**About this task:** Every line of the entries with the word "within" in it should be shown.

Listed entries START

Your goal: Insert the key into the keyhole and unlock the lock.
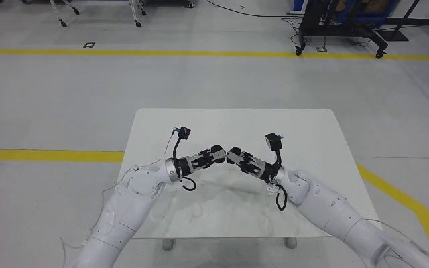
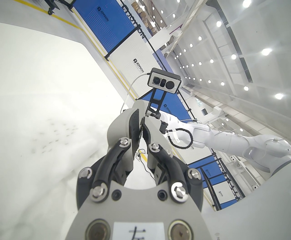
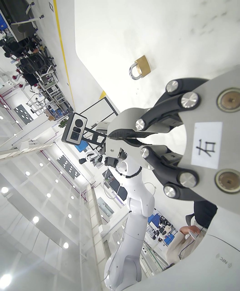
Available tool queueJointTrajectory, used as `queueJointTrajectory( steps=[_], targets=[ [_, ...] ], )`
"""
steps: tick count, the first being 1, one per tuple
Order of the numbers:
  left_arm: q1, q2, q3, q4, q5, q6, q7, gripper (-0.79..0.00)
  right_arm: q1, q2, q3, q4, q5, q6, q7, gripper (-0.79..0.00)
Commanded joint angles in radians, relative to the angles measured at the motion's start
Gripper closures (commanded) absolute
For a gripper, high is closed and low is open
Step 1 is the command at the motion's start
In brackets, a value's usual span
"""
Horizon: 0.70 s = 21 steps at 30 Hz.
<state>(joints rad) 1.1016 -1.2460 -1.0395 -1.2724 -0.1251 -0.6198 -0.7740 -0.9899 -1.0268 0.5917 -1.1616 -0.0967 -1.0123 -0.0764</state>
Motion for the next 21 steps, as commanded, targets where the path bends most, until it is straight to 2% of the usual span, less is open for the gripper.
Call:
queueJointTrajectory(
  steps=[1, 5, 6, 7, 8, 9, 10, 11, 13, 14, 17, 21],
  targets=[
    [0.000, 0.001, 0.000, 0.001, -0.003, -0.002, 0.000, 0.000, -0.004, -0.002, 0.009, 0.002, 0.006, 0.000, 0.012, 0.000],
    [-0.002, 0.000, 0.006, 0.003, -0.005, -0.004, 0.003, 0.000, -0.010, -0.007, 0.024, 0.005, 0.018, 0.000, 0.029, 0.000],
    [-0.002, 0.000, 0.007, 0.003, -0.010, -0.005, 0.004, -0.139, -0.010, -0.008, 0.028, 0.007, 0.019, 0.000, 0.034, 0.000],
    [-0.003, -0.001, 0.009, 0.004, -0.014, -0.006, 0.001, -0.314, -0.012, -0.009, 0.032, 0.009, 0.021, 0.000, 0.039, 0.000],
    [-0.005, -0.001, 0.011, 0.005, -0.018, -0.007, -0.001, -0.419, -0.013, -0.010, 0.036, 0.011, 0.024, 0.000, 0.042, 0.000],
    [-0.006, -0.001, 0.012, 0.006, -0.025, -0.009, -0.004, -0.640, -0.014, -0.012, 0.039, 0.012, 0.025, 0.000, 0.046, 0.000],
    [-0.008, -0.001, 0.013, 0.008, -0.031, -0.010, -0.007, -0.656, -0.015, -0.013, 0.043, 0.013, 0.029, 0.000, 0.050, 0.000],
    [-0.010, -0.001, 0.014, 0.009, -0.036, -0.013, -0.010, -0.643, -0.016, -0.014, 0.048, 0.014, 0.031, 0.000, 0.054, 0.000],
    [-0.013, -0.001, 0.015, 0.013, -0.048, -0.017, -0.020, -0.557, -0.019, -0.016, 0.057, 0.015, 0.035, 0.000, 0.060, 0.000],
    [-0.015, -0.001, 0.015, 0.016, -0.055, -0.019, -0.024, -0.453, -0.021, -0.016, 0.061, 0.015, 0.037, 0.000, 0.064, 0.000],
    [-0.019, -0.001, 0.015, 0.021, -0.063, -0.022, -0.034, -0.252, -0.027, -0.019, 0.073, 0.014, 0.041, 0.000, 0.077, 0.000],
    [-0.023, 0.000, 0.020, 0.024, -0.063, -0.022, -0.042, -0.068, -0.034, -0.023, 0.089, 0.011, 0.045, 0.000, 0.089, 0.000]
  ],
)
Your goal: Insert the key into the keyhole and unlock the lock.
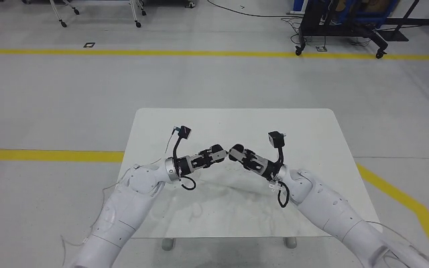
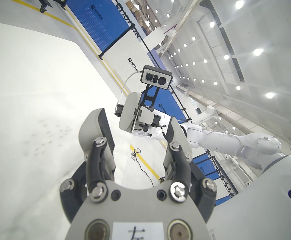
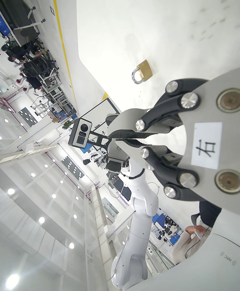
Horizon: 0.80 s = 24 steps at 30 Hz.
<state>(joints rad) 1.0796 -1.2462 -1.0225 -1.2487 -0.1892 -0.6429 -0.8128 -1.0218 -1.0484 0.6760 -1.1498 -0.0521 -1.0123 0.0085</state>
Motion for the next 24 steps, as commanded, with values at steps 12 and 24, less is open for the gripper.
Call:
queueJointTrajectory(
  steps=[12, 24],
  targets=[
    [-0.015, -0.002, 0.015, 0.006, 0.008, 0.011, 0.006, 0.000, -0.025, -0.014, 0.040, -0.008, 0.001, 0.000, 0.042, 0.000],
    [-0.002, 0.012, -0.028, -0.012, 0.017, -0.001, 0.017, 0.000, -0.035, -0.016, 0.053, -0.015, 0.006, 0.000, 0.048, -0.785]
  ],
)
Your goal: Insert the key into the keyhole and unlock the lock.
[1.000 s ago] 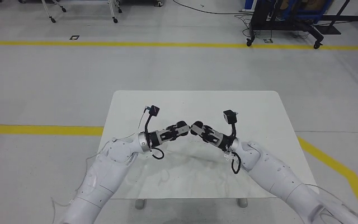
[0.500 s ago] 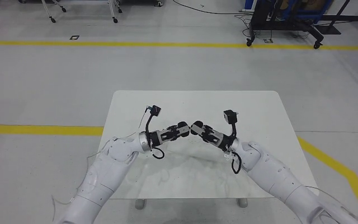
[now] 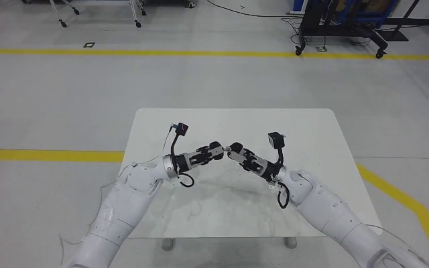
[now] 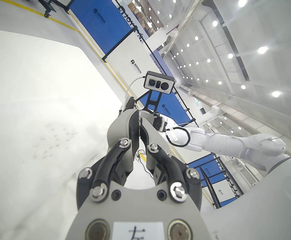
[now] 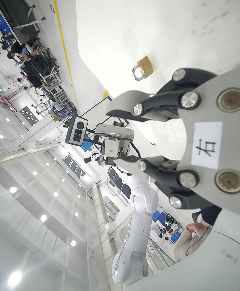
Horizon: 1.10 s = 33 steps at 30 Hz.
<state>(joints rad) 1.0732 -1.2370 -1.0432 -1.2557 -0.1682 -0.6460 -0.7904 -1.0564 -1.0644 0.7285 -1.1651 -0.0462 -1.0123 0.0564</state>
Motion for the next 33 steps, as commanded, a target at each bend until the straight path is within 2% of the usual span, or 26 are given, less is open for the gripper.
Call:
queueJointTrajectory(
  steps=[1, 7, 12, 17, 20, 22, 25, 33],
  targets=[
    [0.007, 0.005, -0.013, -0.009, -0.007, 0.004, -0.008, 0.000, 0.000, 0.000, 0.000, 0.000, 0.000, 0.000, 0.000, -0.785],
    [0.007, 0.018, -0.035, -0.024, 0.006, 0.025, -0.071, 0.000, 0.000, 0.000, 0.000, 0.000, -0.006, 0.006, 0.006, -0.785],
    [0.010, 0.029, -0.036, -0.038, 0.043, 0.027, -0.144, 0.000, 0.000, 0.023, 0.042, -0.016, -0.093, 0.097, 0.136, -0.785],
    [0.012, 0.036, -0.031, -0.047, 0.048, -0.005, -0.199, 0.000, -0.040, 0.053, 0.087, -0.065, -0.061, 0.059, 0.272, -0.785],
    [0.006, 0.039, -0.024, -0.052, 0.054, -0.015, -0.226, 0.000, -0.055, 0.064, 0.093, -0.083, -0.002, 0.020, 0.347, -0.594],
    [0.002, 0.039, -0.014, -0.060, 0.062, -0.017, -0.236, 0.000, -0.056, 0.068, 0.088, -0.087, 0.053, 0.004, 0.397, -0.406],
    [-0.001, 0.040, -0.003, -0.065, 0.070, -0.017, -0.241, 0.000, -0.050, 0.072, 0.080, -0.084, 0.127, 0.001, 0.459, -0.342],
    [-0.002, 0.045, 0.010, -0.065, 0.075, -0.019, -0.240, 0.000, -0.028, 0.067, 0.055, -0.069, 0.229, 0.015, 0.557, -0.286]
  ],
)
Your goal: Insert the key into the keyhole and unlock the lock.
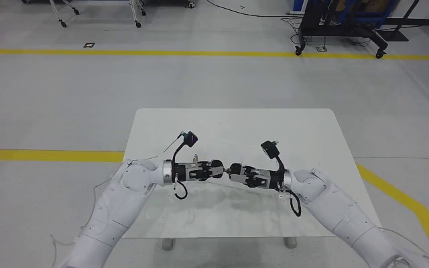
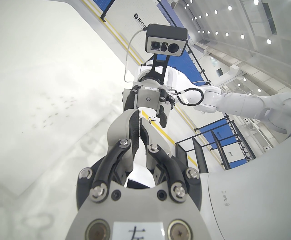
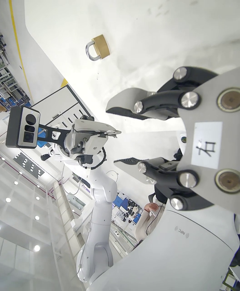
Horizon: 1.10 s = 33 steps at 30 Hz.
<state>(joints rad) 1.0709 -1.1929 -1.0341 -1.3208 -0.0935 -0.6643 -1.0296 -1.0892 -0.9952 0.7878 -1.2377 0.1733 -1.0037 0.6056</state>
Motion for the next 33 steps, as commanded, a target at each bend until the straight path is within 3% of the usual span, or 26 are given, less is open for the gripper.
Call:
queueJointTrajectory(
  steps=[1, 10, 16, 18, 21, 33],
  targets=[
    [0.000, 0.002, 0.002, -0.001, 0.002, -0.003, 0.000, 0.000, 0.007, -0.004, -0.007, 0.007, 0.015, 0.008, 0.013, -0.271],
    [0.006, 0.009, 0.007, -0.013, 0.018, -0.012, 0.015, 0.000, 0.019, -0.016, -0.013, 0.027, 0.017, 0.014, 0.016, -0.280],
    [0.007, 0.013, 0.011, -0.018, 0.019, -0.014, 0.022, 0.000, 0.015, -0.020, -0.007, 0.034, 0.039, 0.002, 0.010, -0.188],
    [0.005, 0.014, 0.013, -0.017, 0.026, -0.008, 0.025, 0.000, 0.015, -0.022, -0.008, 0.038, 0.049, -0.001, 0.016, -0.080],
    [0.001, 0.015, 0.017, -0.018, 0.030, -0.004, 0.032, 0.000, 0.019, -0.026, -0.014, 0.040, 0.054, 0.000, 0.027, 0.000],
    [-0.016, 0.017, 0.040, -0.009, 0.045, 0.005, 0.056, 0.000, 0.016, -0.030, 0.001, 0.046, 0.111, -0.009, 0.070, 0.000]
  ],
)
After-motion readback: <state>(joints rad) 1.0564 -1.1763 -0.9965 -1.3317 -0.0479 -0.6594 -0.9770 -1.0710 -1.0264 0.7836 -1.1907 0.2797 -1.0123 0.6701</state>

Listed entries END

**Response to this exercise:**
Motion for the next 33 steps, as commanded, a target at each bend until the straight path is within 2% of the usual span, or 26 are given, less is open for the gripper.
Motion for the next 33 steps, as commanded, a target at each bend until the straight path is within 3% of the usual span, or 26 are given, less is open for the gripper.

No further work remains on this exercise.